ARTICLE | doi:10.20944/preprints202108.0368.v1
Subject: Life Sciences, Genetics Keywords: pancreatic cancer; cancer subtype identification; somatic point mutations; genotype and phenotype characterization; therapeutic targets; personalized medicine
Online: 17 August 2021 (22:24:57 CEST)
It has now known that at least 10% of samples with pancreatic cancers (PC) contain a causative mutation in the known susceptibility genes, suggesting the importance of identifying cancer-associated genes that carry the causative mutations in high-risk individuals for early detection of PC. In this study, we develop a statistical pipeline using a new concept, called gene-motif, that utilizes both mutated genes and mutational processes to identify 4,211 3-nucleotide PC-associated gene-motifs within 203 significantly mutated genes in PC. Using these gene-motifs as distinguishable features for pancreatic cancer subtyping results in identifying five PC subtypes with distinguishable phenotypes and genotypes.
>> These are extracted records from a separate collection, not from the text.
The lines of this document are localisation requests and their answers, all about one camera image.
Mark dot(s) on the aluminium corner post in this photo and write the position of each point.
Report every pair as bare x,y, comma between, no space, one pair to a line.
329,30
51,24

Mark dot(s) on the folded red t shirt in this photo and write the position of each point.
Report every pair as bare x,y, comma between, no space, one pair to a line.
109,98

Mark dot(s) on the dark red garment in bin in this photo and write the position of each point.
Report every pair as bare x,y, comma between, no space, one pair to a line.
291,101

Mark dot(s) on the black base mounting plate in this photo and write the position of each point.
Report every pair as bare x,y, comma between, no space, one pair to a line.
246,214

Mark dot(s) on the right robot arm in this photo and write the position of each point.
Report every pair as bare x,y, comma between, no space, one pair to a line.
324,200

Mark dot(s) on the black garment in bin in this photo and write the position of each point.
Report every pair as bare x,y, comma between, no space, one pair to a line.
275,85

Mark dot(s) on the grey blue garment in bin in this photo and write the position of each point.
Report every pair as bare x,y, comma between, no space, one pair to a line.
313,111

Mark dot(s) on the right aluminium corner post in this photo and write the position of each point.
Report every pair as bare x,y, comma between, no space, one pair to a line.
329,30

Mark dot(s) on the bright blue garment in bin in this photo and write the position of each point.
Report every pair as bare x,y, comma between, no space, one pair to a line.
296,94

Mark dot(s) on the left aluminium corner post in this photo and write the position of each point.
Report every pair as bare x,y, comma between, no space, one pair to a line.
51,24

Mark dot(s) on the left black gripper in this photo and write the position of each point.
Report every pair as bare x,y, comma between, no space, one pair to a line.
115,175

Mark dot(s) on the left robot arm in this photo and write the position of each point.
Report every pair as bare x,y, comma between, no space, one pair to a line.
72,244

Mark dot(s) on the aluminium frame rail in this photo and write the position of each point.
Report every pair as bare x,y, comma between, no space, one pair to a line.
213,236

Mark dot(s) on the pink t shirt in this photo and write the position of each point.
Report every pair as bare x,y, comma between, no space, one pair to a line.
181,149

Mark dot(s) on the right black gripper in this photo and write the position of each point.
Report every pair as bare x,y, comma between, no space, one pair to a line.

Our comprehensive biological characterization reveals that these PC subtypes are associated with different molecular mechanisms including unique cancer related signaling pathways, in which for most of the subtypes targeted treatment options are currently available. Some of the pathways we identified in all five PC subtypes, including cell cycle and the Axon guidance pathway are frequently seen and mutated in cancer. We also identified Protein kinase C, EGFR (epidermal growth factor receptor) signaling pathway and P53 signaling pathways as potential targets for treatment of the PC subtypes. Altogether, our results uncover the importance of considering both the mutation type and mutated genes in the identification of cancer subtypes and biomarkers.